Когда мадам Фрейберг села в вагон, она вздохнула свободно и сказала себе:
— Мадам Фрейберг, теперь ты можешь до утра поспать! Хе-хе…. Я думаю, ты таки заслужила это, мадам Фрейберг.
Утром Сура сидела в приёмной окулиста, держа на руках спящаго Арончика, закутанного в тёплый платок, и нервно ждала очереди.
— Пожалуйте!
Сура поднялась, вошла в приёмную и низко поклонилась доктору:
— Здравствуйте, господин врач! Как поживаете? Принесла вам моего малютку. С глазом что-то такое делается, что ума не постижимо. Чистое мучение.
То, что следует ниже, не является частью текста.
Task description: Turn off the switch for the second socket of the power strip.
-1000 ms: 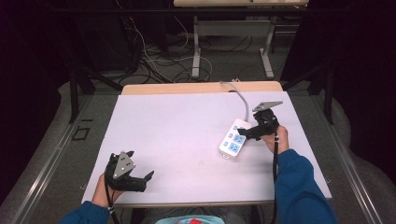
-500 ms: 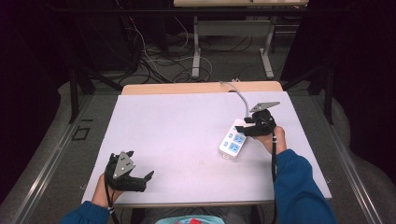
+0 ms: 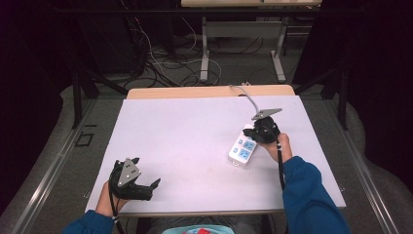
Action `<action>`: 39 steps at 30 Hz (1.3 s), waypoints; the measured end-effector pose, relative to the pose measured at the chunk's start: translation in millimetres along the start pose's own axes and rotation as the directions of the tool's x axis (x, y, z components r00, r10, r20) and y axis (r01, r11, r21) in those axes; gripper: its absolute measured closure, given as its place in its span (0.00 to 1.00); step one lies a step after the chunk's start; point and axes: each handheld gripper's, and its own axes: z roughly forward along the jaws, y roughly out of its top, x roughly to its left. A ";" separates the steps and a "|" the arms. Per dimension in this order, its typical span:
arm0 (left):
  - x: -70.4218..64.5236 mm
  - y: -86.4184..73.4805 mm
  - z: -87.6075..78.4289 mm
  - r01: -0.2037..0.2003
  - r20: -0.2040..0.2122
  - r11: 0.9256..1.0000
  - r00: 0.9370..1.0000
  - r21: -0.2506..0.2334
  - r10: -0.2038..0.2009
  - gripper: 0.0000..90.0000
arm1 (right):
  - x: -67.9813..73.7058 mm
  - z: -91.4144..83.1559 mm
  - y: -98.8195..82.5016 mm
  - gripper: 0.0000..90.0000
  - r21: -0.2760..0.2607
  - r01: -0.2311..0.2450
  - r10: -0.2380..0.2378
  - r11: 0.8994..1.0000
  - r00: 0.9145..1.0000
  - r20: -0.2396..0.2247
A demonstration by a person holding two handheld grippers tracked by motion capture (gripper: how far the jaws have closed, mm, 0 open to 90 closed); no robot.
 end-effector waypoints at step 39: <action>-0.4 0.3 -0.5 -0.004 -0.001 1.000 1.000 0.003 0.004 0.02 | 14.0 27.4 -11.9 1.00 0.075 0.055 -0.061 0.996 0.995 0.085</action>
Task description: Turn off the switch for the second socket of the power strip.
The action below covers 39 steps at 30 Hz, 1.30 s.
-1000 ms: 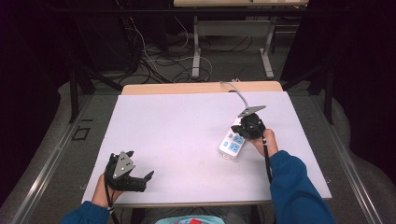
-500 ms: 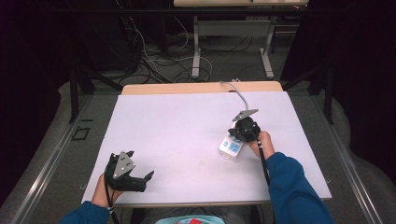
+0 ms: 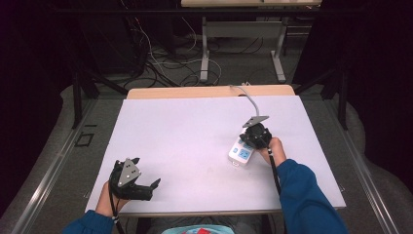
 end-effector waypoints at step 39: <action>-1.0 0.0 0.9 0.005 0.002 1.000 1.000 0.000 -0.005 0.02 | 7.2 0.1 1.7 1.00 0.007 0.008 -0.007 1.000 1.000 -0.017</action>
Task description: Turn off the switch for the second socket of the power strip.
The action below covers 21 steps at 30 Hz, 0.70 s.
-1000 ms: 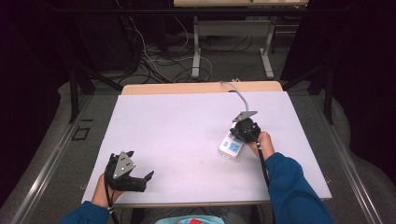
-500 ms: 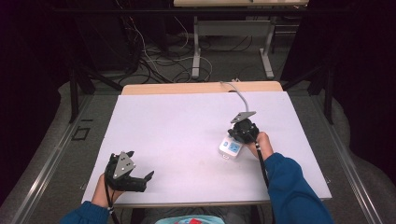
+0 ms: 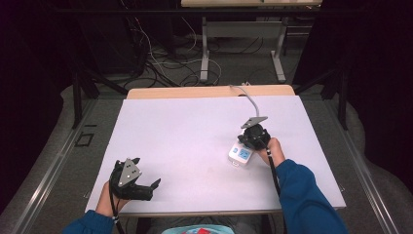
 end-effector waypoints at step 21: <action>-0.2 0.1 0.1 -0.001 -0.001 1.000 1.000 0.002 0.001 0.02 | -1.5 1.2 -1.6 1.00 -0.021 -0.007 0.007 1.000 1.000 -0.007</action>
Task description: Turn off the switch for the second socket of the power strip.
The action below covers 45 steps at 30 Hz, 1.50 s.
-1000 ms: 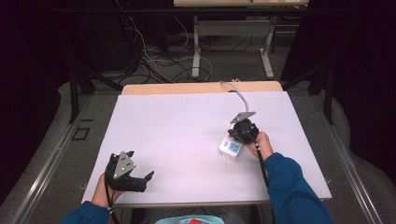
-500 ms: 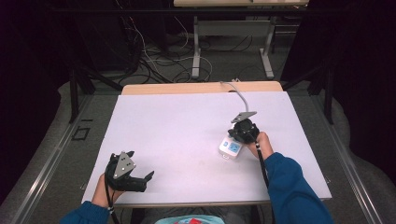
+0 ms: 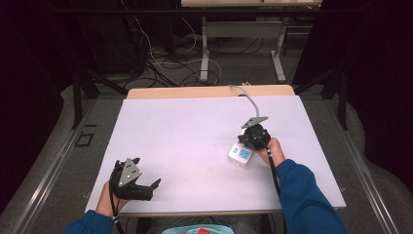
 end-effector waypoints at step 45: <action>-0.2 0.0 -0.2 -0.003 -0.002 1.000 1.000 0.001 0.003 0.02 | 2.9 0.6 0.3 1.00 0.017 0.005 -0.005 1.000 1.000 0.021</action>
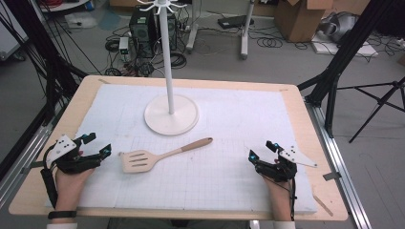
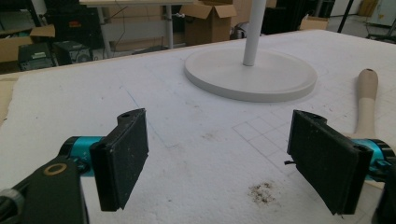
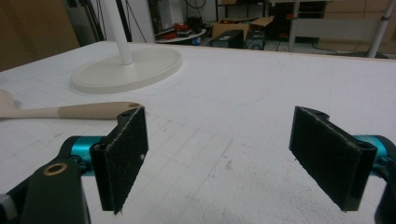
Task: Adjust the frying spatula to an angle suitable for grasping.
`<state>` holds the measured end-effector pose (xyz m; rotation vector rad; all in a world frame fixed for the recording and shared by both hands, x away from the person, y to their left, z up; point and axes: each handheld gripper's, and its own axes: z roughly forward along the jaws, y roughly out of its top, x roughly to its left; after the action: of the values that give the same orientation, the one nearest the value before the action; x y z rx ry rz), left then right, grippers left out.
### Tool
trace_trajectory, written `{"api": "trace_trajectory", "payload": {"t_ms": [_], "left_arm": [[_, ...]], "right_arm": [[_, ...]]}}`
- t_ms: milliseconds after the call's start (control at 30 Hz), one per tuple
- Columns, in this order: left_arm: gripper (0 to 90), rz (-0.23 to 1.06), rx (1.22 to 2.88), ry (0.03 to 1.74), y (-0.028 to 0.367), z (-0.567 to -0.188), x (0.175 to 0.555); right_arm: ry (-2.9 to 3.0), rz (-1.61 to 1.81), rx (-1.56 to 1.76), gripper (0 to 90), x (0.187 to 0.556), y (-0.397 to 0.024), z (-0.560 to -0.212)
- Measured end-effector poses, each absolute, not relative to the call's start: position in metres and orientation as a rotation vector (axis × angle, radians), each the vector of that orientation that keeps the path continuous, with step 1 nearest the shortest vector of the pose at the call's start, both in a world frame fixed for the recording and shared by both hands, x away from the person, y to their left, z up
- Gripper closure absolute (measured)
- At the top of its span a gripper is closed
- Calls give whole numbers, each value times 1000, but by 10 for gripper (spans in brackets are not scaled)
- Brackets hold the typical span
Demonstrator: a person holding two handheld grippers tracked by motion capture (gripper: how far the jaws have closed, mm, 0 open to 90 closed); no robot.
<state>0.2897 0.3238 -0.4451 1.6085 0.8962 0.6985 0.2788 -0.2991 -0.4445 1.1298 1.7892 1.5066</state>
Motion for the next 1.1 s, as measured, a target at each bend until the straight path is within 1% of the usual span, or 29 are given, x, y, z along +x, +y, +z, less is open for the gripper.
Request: {"api": "trace_trajectory", "payload": {"t_ms": [267,333,833,1100], "left_arm": [[208,693,1613,893,324,-445,290],[211,673,1616,886,324,-443,290],[208,685,1603,832,325,-428,284],[207,670,1603,815,323,-427,285]], "right_arm": [[1785,1513,1137,181,279,-300,-444],[1784,1509,1137,181,279,-300,-445],[1787,1504,1148,181,280,-299,-445],[1778,1503,1152,180,280,-300,-445]]}}
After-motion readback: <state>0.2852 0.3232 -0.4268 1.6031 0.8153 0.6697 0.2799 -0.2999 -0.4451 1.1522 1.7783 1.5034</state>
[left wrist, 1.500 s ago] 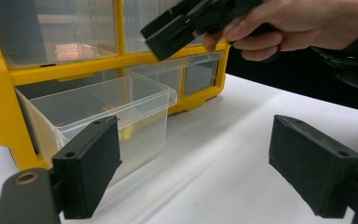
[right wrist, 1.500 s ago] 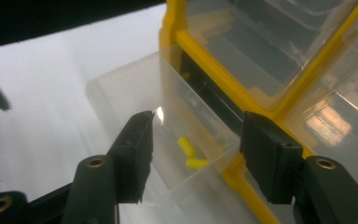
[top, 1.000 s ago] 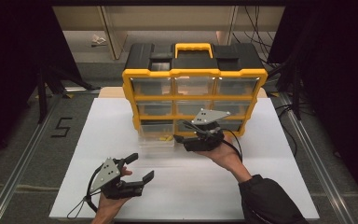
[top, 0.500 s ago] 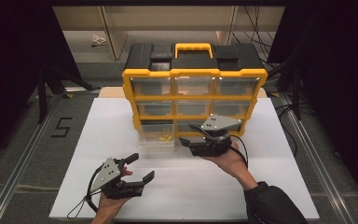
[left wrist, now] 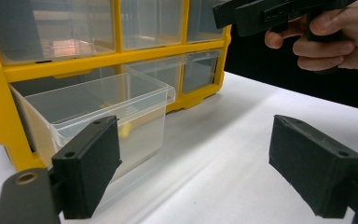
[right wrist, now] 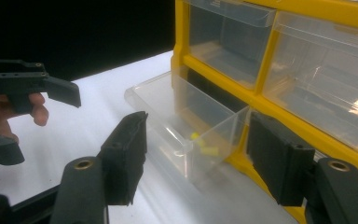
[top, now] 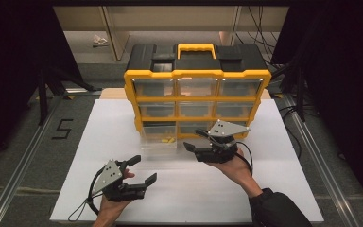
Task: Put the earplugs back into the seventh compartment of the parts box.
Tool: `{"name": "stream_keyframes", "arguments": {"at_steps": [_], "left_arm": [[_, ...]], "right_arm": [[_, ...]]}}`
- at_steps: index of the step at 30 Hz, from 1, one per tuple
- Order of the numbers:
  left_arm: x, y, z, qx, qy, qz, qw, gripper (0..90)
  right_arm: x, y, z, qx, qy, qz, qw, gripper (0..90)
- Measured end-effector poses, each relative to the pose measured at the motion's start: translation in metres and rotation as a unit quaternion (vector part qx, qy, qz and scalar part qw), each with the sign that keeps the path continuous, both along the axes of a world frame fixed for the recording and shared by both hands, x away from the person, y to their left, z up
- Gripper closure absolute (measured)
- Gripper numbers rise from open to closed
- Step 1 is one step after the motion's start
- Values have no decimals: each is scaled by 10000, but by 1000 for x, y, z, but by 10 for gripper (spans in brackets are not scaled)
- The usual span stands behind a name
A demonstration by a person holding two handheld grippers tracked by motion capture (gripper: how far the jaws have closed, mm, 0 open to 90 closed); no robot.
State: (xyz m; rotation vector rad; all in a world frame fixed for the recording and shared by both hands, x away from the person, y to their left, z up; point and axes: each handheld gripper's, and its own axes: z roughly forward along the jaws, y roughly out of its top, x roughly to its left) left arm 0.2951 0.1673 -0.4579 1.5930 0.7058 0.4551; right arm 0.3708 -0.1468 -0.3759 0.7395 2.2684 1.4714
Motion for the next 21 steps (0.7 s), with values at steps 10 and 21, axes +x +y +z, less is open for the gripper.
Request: {"name": "stream_keyframes", "arguments": {"at_steps": [10, 21], "left_arm": [[2, -2, 0, 22, 25, -27, 10000, 163], [0, -2, 0, 5, -4, -67, 10000, 163]], "right_arm": [[-4, -10, -5, 234, -56, -89, 9997, 381], [-11, -23, -10, 434, -47, -249, 9987, 379]]}}
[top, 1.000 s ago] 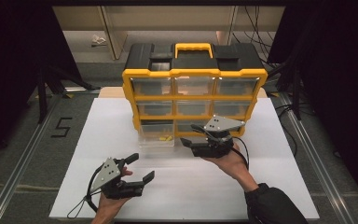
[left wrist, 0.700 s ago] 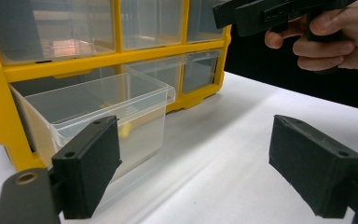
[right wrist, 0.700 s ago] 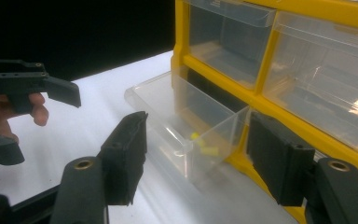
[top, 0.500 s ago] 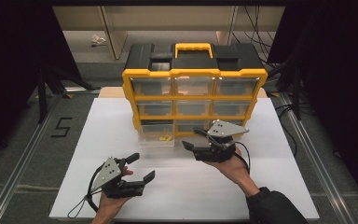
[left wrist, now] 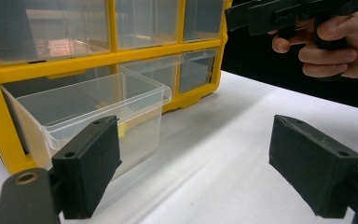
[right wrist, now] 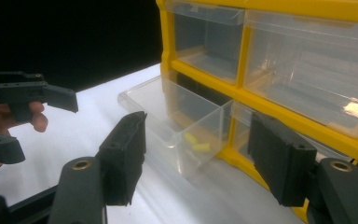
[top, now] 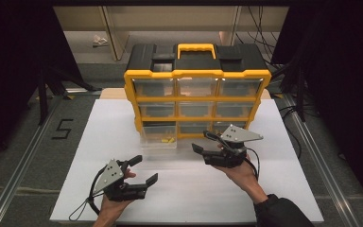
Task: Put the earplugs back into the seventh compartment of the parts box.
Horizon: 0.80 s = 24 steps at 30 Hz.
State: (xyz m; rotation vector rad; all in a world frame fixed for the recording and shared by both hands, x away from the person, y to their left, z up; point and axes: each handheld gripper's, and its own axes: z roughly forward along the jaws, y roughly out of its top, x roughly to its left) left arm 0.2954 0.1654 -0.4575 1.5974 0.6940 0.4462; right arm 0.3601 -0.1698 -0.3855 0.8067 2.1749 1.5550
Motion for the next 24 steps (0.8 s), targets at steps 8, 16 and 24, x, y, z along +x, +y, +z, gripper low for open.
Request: {"name": "stream_keyframes", "arguments": {"at_steps": [8, 16, 24], "left_arm": [[0, 0, 0, -6, -5, 0, 10000, 163], [0, 0, 0, -20, -7, -3, 10000, 163], [0, -1, 0, 5, -1, -9, 10000, 164]], "right_arm": [[-7, -3, -3, 8, -82, -9, 10000, 377], [-9, -7, -8, 48, -62, -68, 9999, 377], [-13, -14, -13, 84, -54, -119, 9999, 376]]}}
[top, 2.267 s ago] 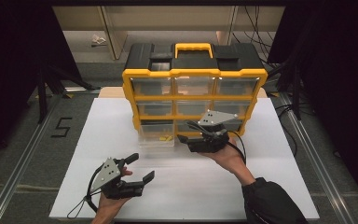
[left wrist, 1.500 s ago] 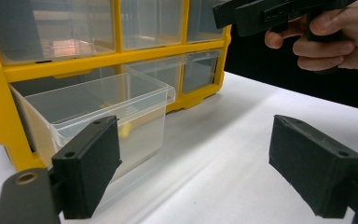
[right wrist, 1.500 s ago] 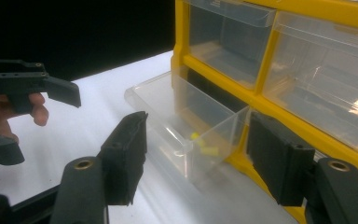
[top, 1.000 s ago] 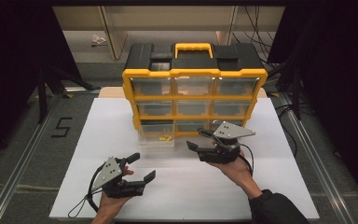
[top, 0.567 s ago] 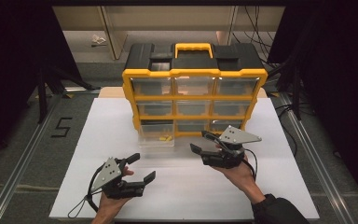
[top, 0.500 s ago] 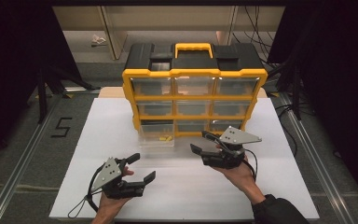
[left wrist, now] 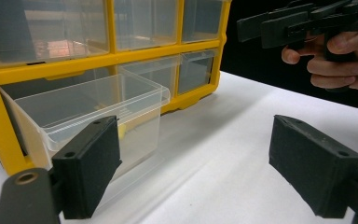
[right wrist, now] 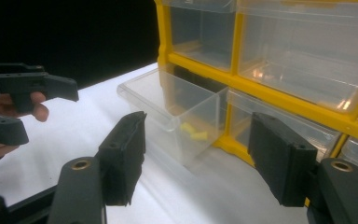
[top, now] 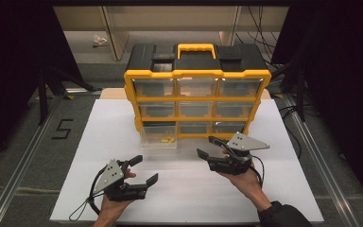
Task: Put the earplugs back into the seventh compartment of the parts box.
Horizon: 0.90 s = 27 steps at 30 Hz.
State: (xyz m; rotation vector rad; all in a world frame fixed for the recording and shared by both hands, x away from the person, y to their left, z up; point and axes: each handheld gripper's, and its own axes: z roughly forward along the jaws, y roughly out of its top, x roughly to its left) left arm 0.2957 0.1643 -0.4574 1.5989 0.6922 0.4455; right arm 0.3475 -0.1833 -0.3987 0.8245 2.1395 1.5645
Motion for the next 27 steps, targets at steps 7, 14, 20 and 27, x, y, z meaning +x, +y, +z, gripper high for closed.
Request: {"name": "stream_keyframes", "arguments": {"at_steps": [7, 14, 20, 27], "left_arm": [[0, 1, 0, -11, 2, 9, 10000, 163], [0, 0, 0, -6, 6, 8, 10000, 164], [0, 0, 0, 0, 3, -5, 10000, 164], [-1, 0, 0, -5, 2, -16, 10000, 164]], "right_arm": [[-5, -7, -2, 70, -16, -69, 10000, 377], [-10, -16, -5, 158, -41, -122, 9998, 376], [-14, -19, -7, 170, -60, -131, 9998, 370], [-17, -23, -10, 170, -78, -216, 9996, 322]]}}
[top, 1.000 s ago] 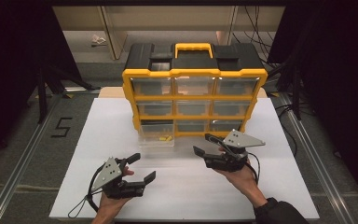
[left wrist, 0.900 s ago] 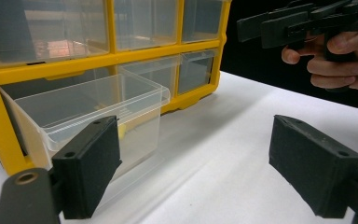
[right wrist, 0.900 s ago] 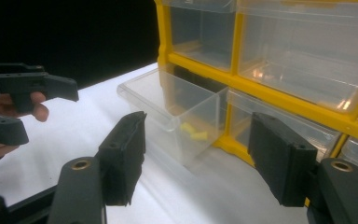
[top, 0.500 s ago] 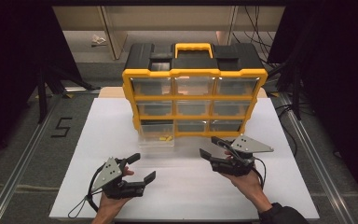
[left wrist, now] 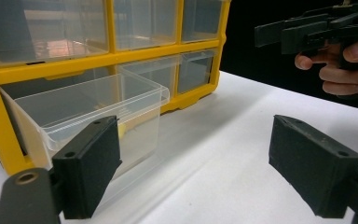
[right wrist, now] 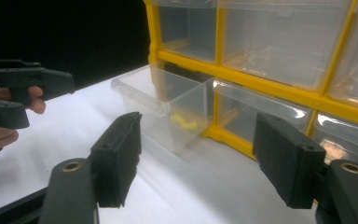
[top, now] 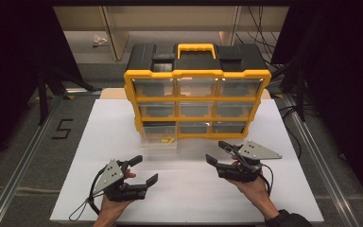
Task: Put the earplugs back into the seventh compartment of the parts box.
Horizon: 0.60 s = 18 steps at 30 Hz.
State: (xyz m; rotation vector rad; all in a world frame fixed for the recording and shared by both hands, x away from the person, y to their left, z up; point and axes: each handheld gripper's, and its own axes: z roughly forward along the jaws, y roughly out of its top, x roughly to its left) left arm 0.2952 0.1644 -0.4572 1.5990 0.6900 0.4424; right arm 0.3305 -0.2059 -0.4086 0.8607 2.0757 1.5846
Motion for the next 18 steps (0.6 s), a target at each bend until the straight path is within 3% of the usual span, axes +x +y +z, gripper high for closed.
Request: {"name": "stream_keyframes", "arguments": {"at_steps": [8, 18], "left_arm": [[0, 0, 0, 21, 8, -21, 10000, 164], [0, -1, 0, 16, 10, -41, 10000, 164]], "right_arm": [[-7, -5, -3, 107, -102, -41, 9999, 281], [-20, -11, -10, 50, -268, -101, 9996, 276]]}}
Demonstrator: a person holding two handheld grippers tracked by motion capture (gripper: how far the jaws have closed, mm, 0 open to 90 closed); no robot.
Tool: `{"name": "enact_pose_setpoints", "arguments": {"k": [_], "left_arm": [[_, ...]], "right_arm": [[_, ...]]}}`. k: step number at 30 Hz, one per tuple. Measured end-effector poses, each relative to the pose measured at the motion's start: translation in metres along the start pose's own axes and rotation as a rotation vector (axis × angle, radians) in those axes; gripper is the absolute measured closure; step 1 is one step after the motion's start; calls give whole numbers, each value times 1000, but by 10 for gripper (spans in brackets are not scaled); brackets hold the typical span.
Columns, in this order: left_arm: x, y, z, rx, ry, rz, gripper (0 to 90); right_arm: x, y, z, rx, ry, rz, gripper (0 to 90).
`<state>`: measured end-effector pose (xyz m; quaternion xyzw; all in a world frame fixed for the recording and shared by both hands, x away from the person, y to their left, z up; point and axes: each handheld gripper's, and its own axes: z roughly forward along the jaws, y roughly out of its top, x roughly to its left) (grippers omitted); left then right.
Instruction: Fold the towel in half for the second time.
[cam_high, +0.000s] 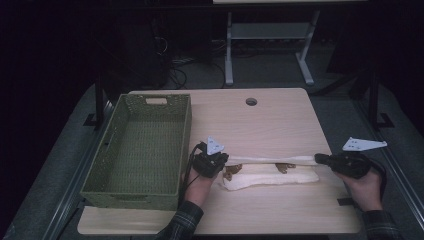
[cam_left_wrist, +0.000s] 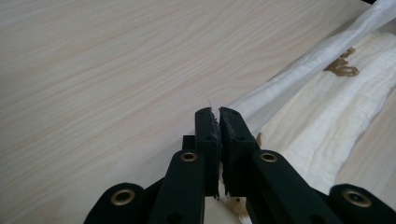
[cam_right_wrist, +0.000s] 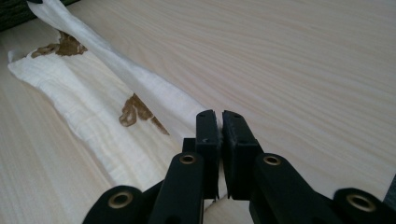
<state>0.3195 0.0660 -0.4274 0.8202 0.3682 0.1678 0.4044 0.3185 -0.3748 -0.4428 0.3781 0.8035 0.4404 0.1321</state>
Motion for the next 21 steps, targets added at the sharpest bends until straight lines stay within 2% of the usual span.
{"name": "enact_pose_setpoints", "arguments": {"k": [4,14,21], "left_arm": [[-4,-4,-2,9,-9,1,859],[-16,-14,-12,32,-43,16,858],[-23,-21,-16,59,-65,14,858]], "right_arm": [[3,-5,0,21,5,3,852],[7,-12,-5,33,14,2,849],[13,-16,-8,45,11,-18,849]]}}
Доктор подошел, помог Суре развернуть платок и, открыв мальчику глаза, посмотрел на них.
— Гм…. - пробормотал он. — Странно…. Ничего снаружи не заметно.
И здесь раздался странный, хриплый надтреснутый крик матери:
— Господин врач! Я не того ребёнка захватила!
Если бы Бог с высоты небес посмотрел на мокрую от осеннего дождя землю, Он увидел бы ползущего по необозримому пространству червяка.
Этот червяк — поезд, в котором едет обратно с маленьким Сёмкой мадам Фрейберг.